He isn’t any less confused when he sees Jake’s name, because Jake’s never called him before.
“Hello?” he answers, cautious, because it could be a teammate of Jake’s prank-calling if Jake was dumb enough to use David’s full name as his contact information.
“Hey,” he hears.
It’s Jake, and David relaxes a little, but not much, trying to think back through the last series of texts, wondering if he said something he shouldn’t have. Their most recent texts were about the upcoming basketball playoffs, so David doesn’t think so, unless Jake’s passionate about the Pistons.

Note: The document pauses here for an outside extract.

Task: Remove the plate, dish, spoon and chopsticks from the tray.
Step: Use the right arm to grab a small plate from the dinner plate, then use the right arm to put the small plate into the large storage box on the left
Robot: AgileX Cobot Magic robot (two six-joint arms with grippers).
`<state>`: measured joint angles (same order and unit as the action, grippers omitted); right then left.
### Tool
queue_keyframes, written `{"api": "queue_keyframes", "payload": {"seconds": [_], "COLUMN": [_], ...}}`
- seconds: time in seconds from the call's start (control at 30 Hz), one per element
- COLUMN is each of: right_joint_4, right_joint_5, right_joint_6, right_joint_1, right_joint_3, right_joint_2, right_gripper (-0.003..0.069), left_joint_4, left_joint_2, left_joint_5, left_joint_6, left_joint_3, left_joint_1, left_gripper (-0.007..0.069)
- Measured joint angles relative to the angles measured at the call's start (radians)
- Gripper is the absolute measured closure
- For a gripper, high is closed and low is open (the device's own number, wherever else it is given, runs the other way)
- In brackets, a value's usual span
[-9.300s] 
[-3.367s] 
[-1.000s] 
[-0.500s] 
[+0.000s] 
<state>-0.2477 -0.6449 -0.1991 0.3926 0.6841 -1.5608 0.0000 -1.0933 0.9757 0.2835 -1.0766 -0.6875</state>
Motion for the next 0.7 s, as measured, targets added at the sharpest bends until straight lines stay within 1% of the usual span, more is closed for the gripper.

He’s really intense about the Detroit Lions, considering how terrible they are, so David can’t discount that as a possibility.
“Okay, so I can’t do this by text,” Jake says, “and like, phone kind of sucks too, but you’re like, a thousand miles away, so.”
“So?” David asks.
“You know how we’re playing each other in a couple weeks?” Jake asks.
David thinks that might be a rhetorical question, but he answers, “Yes,” just in case he’s wrong.
“So that’s one of the Panthers’ last games,” Jake says. David bites back telling him he knows that. It seems like it’s revealing too much, though it’s not exactly hard to look at a team schedule.
“Okay,” he says instead.
“Can I take you out?” Jake asks.
“You want to get drinks or something?” David asks.
“I — well, yeah, but.” Jake says, exhales hard. “I’m screwing this up. Okay, what are you doing the day after we play?”
“I don’t know,” David says. “Practice, probably.”
“Then could I take you out after that?” Jake asks. “For dinner, or drinks, or whatever?”
“Don’t you have to go back to Florida?” David asks. The Islanders game is the last game of the Panthers’ road trip, and he realises immediately, embarrassed, that he just revealed he knows that. “You’re the captain.”
“I will,” Jake says. “But there’s three days between that and the next game, and just. Dude.”
“Dude,” David repeats, dry.
“You’re the worst,” Jake says, and David might take offence if Jake didn’t say it like it was a compliment. “Do you want to go on a date?”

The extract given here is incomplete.